Um proprietário de uma empresa de mineração na província de Guangdong, no sul da China, diz que as autoridades locais pegaram dinheiro emprestado dele sem intenção de devolvê-lo, dando-lhe terras baratas em troca. Isso tinha pouco valor devido à crise imobiliária, então ele acabou investindo seu dinheiro em uma granja fora do alcance dos funcionários.

“Houve muita conversa sobre o governo apoiar o setor privado”, diz ele. “Na realidade, estamos sob pressão para socorrer governos locais com problemas de caixa.”

“Um sentimento de deriva”

Na província rural de Anhui, uma mulher que lamenta a morte do ex-primeiro-ministro da China, Li Keqiang, que morreu repentinamente em 27 de outubro, captura a complexidade dos sentimentos das pessoas em relação aos líderes da China.

O foco do governo em segurança – Pequim construiu um dos estados de vigilância mais extensos do mundo – significou muito menos crime em sua área local, diz a mulher. “Graças ao sistema de vigilância, agora posso pegar um ônibus público sem me preocupar em ser roubada”, diz ela, depois de colocar flores na casa ancestral de Li em Jiuzi.

Mas ela, como muitos dos enlutados, revela um desejo por uma liderança mais simpática às suas lutas diárias. Muitos viram isso em Li, que até março era o segundo oficial de Xi, dizendo que ele falava em nome dos pobres.

“Ele foi um grande primeiro-ministro”, diz ela, engasgando de emoção.

Ao contrário de Xi e muitos outros líderes seniores, Li cresceu em um bairro modesto, onde ainda existem lojas tradicionais de macarrão de carne de Anhui.

Visto como um reformador pró-mercado que era apoiado pelo ex-presidente Hu Jintao, Li já foi considerado um candidato à presidência, mas o partido escolheu Xi, que o levou em uma direção mais austera.

“Alguns líderes seniores queriam construir uma nação forte às custas da riqueza e das oportunidades das pessoas comuns”, diz um segundo enlutado na antiga casa de infância de Li na capital provincial vizinha de Hefei. “O primeiro-ministro Li queria enriquecer as pessoas comuns primeiro e depois criar uma nação forte.”

Alguns cientistas políticos argumentam que a ênfase do partido em questões sociais e prosperidade comum, em vez de crescimento, foi uma jogada de poder destinada a reverter o setor privado, que se tornou muito poderoso sob presidentes anteriores, fornecendo 80% do emprego na China.
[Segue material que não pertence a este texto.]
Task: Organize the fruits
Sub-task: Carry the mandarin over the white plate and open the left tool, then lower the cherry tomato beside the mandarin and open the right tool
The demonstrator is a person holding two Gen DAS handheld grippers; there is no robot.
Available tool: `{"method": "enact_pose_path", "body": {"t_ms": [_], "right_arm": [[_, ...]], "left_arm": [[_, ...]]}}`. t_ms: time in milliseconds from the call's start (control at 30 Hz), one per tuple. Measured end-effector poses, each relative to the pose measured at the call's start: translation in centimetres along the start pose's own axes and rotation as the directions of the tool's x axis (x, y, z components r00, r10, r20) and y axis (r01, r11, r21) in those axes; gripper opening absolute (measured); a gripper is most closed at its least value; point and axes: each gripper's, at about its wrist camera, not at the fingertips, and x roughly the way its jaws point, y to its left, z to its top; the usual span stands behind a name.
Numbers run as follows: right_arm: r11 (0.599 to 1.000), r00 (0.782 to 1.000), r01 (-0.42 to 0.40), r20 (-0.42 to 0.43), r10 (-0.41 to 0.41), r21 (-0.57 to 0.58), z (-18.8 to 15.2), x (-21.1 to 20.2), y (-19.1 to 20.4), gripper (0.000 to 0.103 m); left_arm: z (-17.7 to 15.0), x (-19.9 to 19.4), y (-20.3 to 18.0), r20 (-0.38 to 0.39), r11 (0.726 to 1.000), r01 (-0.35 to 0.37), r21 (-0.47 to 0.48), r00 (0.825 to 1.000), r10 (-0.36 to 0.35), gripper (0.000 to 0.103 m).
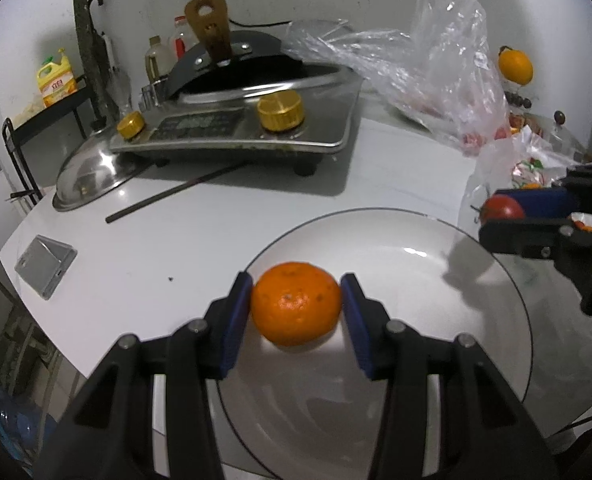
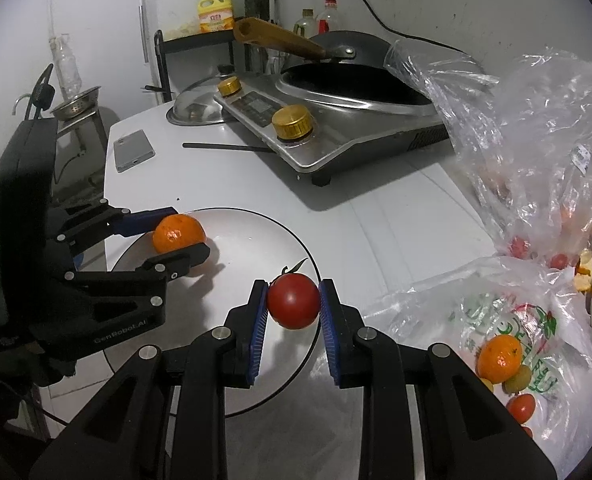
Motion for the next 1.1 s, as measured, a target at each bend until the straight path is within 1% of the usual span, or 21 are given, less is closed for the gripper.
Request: {"method": "enact_pose_path", "body": {"t_ms": [233,267,300,333,400,467,567,667,867,1100], "right_arm": [[1.000,1.000,0.013,-0.009,-0.013,-0.009,0.4,0.9,0.2,0.028],[1.000,1.000,0.014,-0.010,-0.014,-0.010,0.5,0.9,0.4,0.028],[1.000,1.000,0.015,-0.010,-0.015,-0.011,0.6,1.1,0.5,0.028],[1.000,1.000,0.016,-0.010,-0.016,-0.011,0.7,1.2,0.5,0.028],[1.000,1.000,0.017,-0.009,-0.017,-0.011,0.9,1.4,0.6,0.028],[1.000,1.000,0.016,-0.006,-0.016,-0.012,1.2,1.6,0.8,0.028],[1.000,1.000,0.008,-0.006,-0.008,-0.024,1.6,2.1,1.4,0.028],[0.999,1.000,-0.006,-0.014,0.006,-0.040,2.1,3.0,2.4,0.028],[0.998,0.999,-0.025,-0.035,0.023,-0.058,2.7,5.2,4.1,0.028],[0.998,0.998,-0.025,-0.056,0.021,-0.065,3.2,7.0,5.0,0.028]], "left_arm": [[0.0,0.4,0.6,-0.012,0.999,0.021,-0.026,1.000,-0.022,0.048],[0.1,0.3,0.8,-0.007,0.999,0.029,-0.037,1.000,-0.029,0.050],[0.1,0.0,0.9,0.004,0.998,0.034,-0.046,0.999,-0.034,0.055],[0.2,-0.4,1.1,0.016,0.998,0.038,-0.053,0.999,-0.037,0.056],[0.3,-1.4,1.6,0.048,0.997,0.044,-0.063,0.998,-0.041,0.066],[0.4,-2.6,2.1,0.081,0.996,0.039,-0.080,0.996,-0.033,0.070],[0.3,-3.6,3.1,0.106,0.994,0.035,-0.106,0.994,-0.024,0.071],[-0.1,-4.2,4.1,0.116,0.991,0.030,-0.132,0.993,-0.015,0.071],[-1.3,-4.5,5.7,0.107,0.986,0.017,-0.166,0.994,0.001,0.071],[-2.3,-4.7,6.7,0.108,0.981,0.019,-0.194,0.994,0.002,0.071]]}}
Xu, de Stanford, diz que a prosperidade comum criou uma plataforma conveniente para culpar os empresários pelos problemas dos pobres, ao mesmo tempo em que minava sua influência. O problema foi que isso se misturou com uma desaceleração causada pela política de zero Covid e problemas imobiliários.

“Se juntarmos tudo isso, agora a economia chinesa está em profundos problemas”, diz Xu.
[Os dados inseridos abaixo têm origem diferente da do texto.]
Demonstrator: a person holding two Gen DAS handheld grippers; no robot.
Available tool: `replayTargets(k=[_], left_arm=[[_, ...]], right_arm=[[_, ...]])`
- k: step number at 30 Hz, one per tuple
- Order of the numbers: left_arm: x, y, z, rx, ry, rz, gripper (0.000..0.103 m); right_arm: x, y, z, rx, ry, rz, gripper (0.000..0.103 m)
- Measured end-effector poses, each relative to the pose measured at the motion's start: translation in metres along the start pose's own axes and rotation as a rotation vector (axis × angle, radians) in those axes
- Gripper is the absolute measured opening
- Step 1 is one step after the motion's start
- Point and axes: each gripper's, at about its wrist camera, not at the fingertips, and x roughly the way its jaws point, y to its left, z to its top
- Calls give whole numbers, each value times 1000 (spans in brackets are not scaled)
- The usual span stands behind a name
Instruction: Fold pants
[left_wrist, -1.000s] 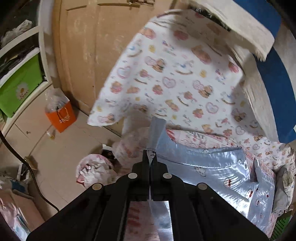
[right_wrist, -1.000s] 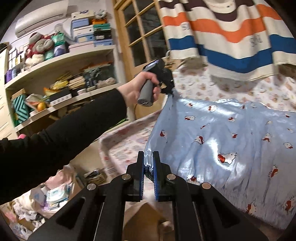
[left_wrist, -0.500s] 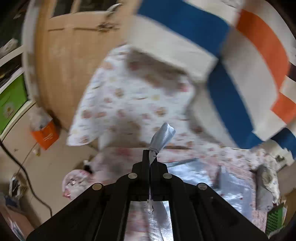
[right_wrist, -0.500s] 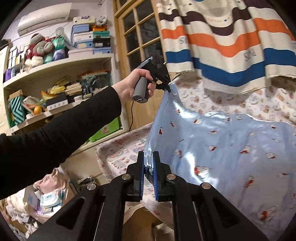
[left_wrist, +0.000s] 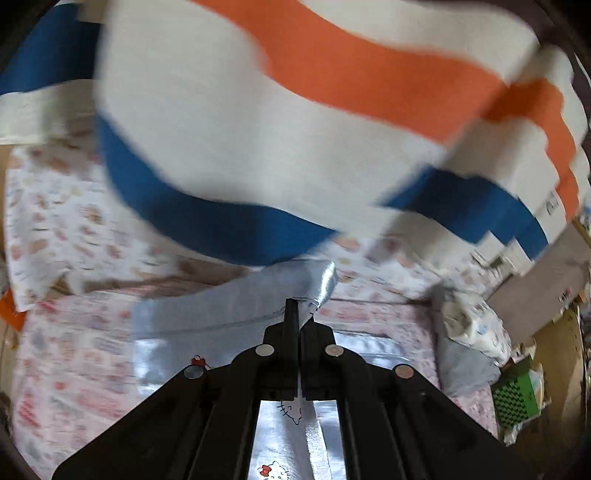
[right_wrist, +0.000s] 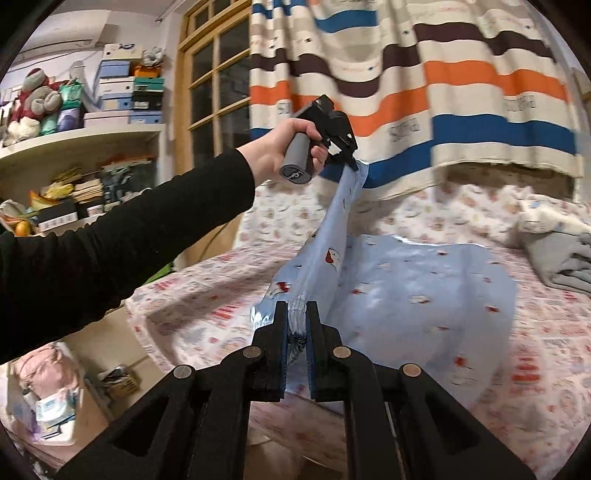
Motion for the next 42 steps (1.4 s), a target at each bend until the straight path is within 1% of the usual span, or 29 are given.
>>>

A maioria dos analistas argumenta que o governo temporariamente suavizou sua repressão ao setor privado enquanto tenta estabilizar a economia.

Muitos economistas agora estão de olho no terceiro plenário, uma importante reunião do partido que ocorre um ano após uma nova liderança assumir o cargo e que deve ocorrer antes do final deste ano, em busca de sinais dos planos mais amplos do governo para a economia, embora poucos sejam otimistas quanto às perspectivas de reformas mais profundas.
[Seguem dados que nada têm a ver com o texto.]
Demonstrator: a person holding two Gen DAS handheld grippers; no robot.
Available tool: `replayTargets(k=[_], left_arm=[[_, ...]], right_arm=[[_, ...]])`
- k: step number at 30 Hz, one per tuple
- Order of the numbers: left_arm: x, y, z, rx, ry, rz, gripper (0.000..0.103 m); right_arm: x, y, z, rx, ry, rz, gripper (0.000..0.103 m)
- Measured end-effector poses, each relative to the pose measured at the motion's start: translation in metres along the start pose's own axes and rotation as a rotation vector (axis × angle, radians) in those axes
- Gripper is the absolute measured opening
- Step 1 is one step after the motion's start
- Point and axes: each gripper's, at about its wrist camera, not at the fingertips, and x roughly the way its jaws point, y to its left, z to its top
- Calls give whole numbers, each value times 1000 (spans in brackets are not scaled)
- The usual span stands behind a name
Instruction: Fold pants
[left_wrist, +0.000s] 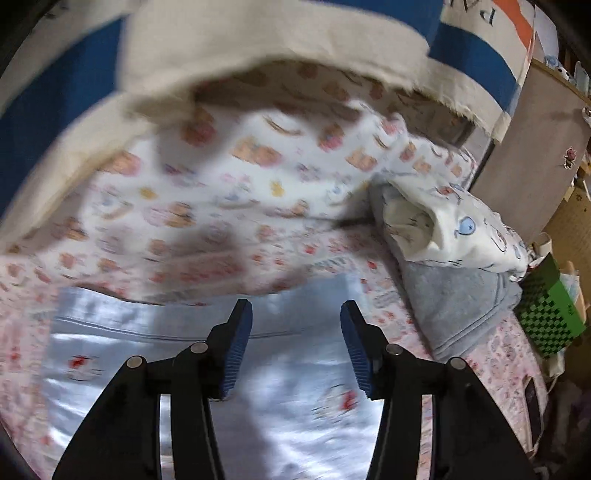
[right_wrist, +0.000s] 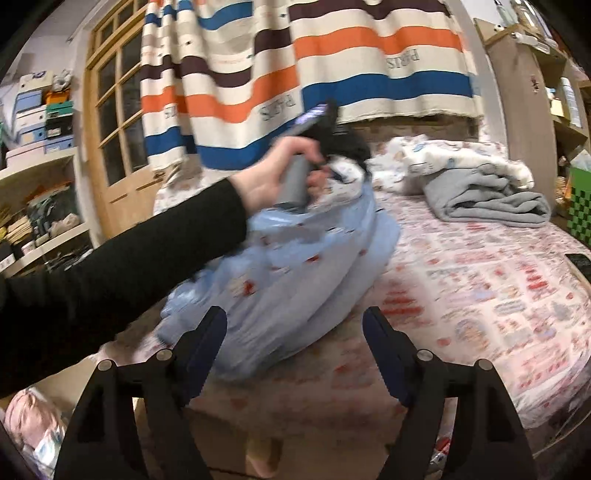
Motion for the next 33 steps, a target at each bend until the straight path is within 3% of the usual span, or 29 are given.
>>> replayTargets(k=[3,9,12,19,23,26,33], left_arm=[[-22,20,-4,15,-55,66,56],[-59,74,-27,-41,-96,116,56],[-71,105,-38,-75,-103,165,57],[-76,164,-56,-210,-98,188,57],[-64,172,-64,-217,-77,189,56],[-64,172,-65,-208,-71,185,56],[-74,177,-65,-230,-85,153,56]], right_arm=[[8,-25,16,39,-30,-56,77],[17,-69,52,95,-102,-129,77],[30,-80,66,72,-96,-122,77],[95,-115,109,104,111,38,66],[146,-129,115,179,329,195,63],[180,-144,108,293,459,217,62],[216,-159,106,393,537,271,57]])
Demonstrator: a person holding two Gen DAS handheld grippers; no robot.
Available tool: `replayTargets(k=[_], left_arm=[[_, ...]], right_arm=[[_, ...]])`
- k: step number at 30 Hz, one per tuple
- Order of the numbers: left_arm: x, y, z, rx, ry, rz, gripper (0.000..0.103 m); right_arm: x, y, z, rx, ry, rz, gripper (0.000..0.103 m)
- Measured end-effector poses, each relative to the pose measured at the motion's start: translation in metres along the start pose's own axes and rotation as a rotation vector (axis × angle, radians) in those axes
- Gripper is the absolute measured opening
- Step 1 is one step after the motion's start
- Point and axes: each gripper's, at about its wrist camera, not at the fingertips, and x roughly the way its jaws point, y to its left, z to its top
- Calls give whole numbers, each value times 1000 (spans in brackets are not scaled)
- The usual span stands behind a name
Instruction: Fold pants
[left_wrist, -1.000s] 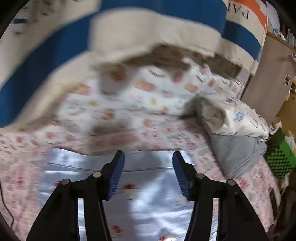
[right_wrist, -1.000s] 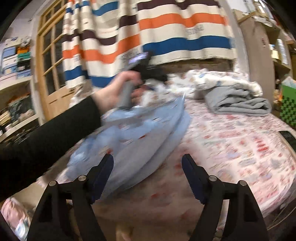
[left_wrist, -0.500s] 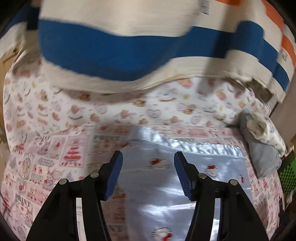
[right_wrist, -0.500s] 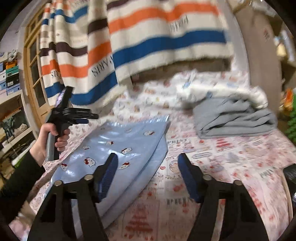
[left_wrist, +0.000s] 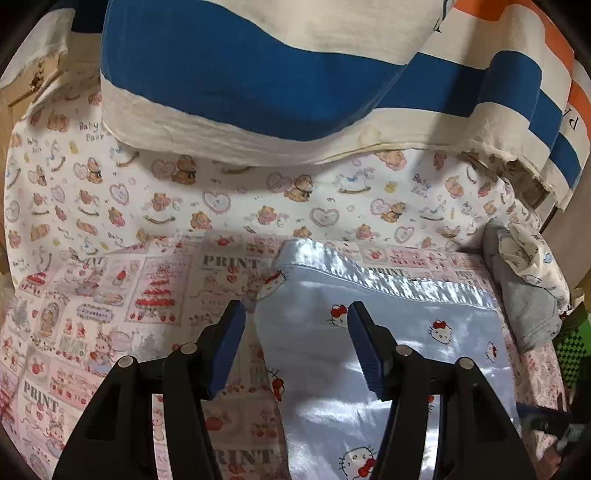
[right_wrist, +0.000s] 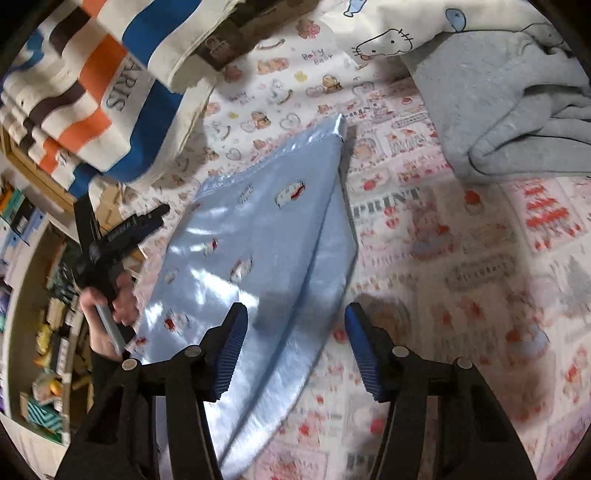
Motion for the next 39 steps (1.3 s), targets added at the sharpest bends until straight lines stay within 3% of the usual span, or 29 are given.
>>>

“O fato de haver talvez esse sentimento de deriva ou falta de confiança no futuro, acho que é um fenômeno corrosivo que não estamos acostumados a ver na China e, politicamente, acredito que o governo deva estar preocupado com isso”, diz Magnus, de Oxford.

Poucos pensam que a crescente frustração com a economia levará iminentemente a distúrbios sociais, no entanto.

Thompson aponta que foram necessárias as “mais grosseiras violações das liberdades civis” durante os prolongados bloqueios da Covid na China para desencadear os chamados “protestos do livro branco” em novembro de 2022, quando pessoas em muitas cidades, incluindo Pequim e Xangai, seguravam folhas em branco simbolizando tudo o que não podiam dizer.

Mas é mais provável uma perda do antigo otimismo da China que será desafiador de reacender ou, diz Xu, um lento deslize para o cinismo passivo. O segundo enlutado por Li, em Hefei, que trabalha para uma empresa imobiliária e espera em breve perder o emprego, fala sobre a incerteza sentida nas comunidades em toda a China: “Simplesmente não sabemos o que o amanhã trará”.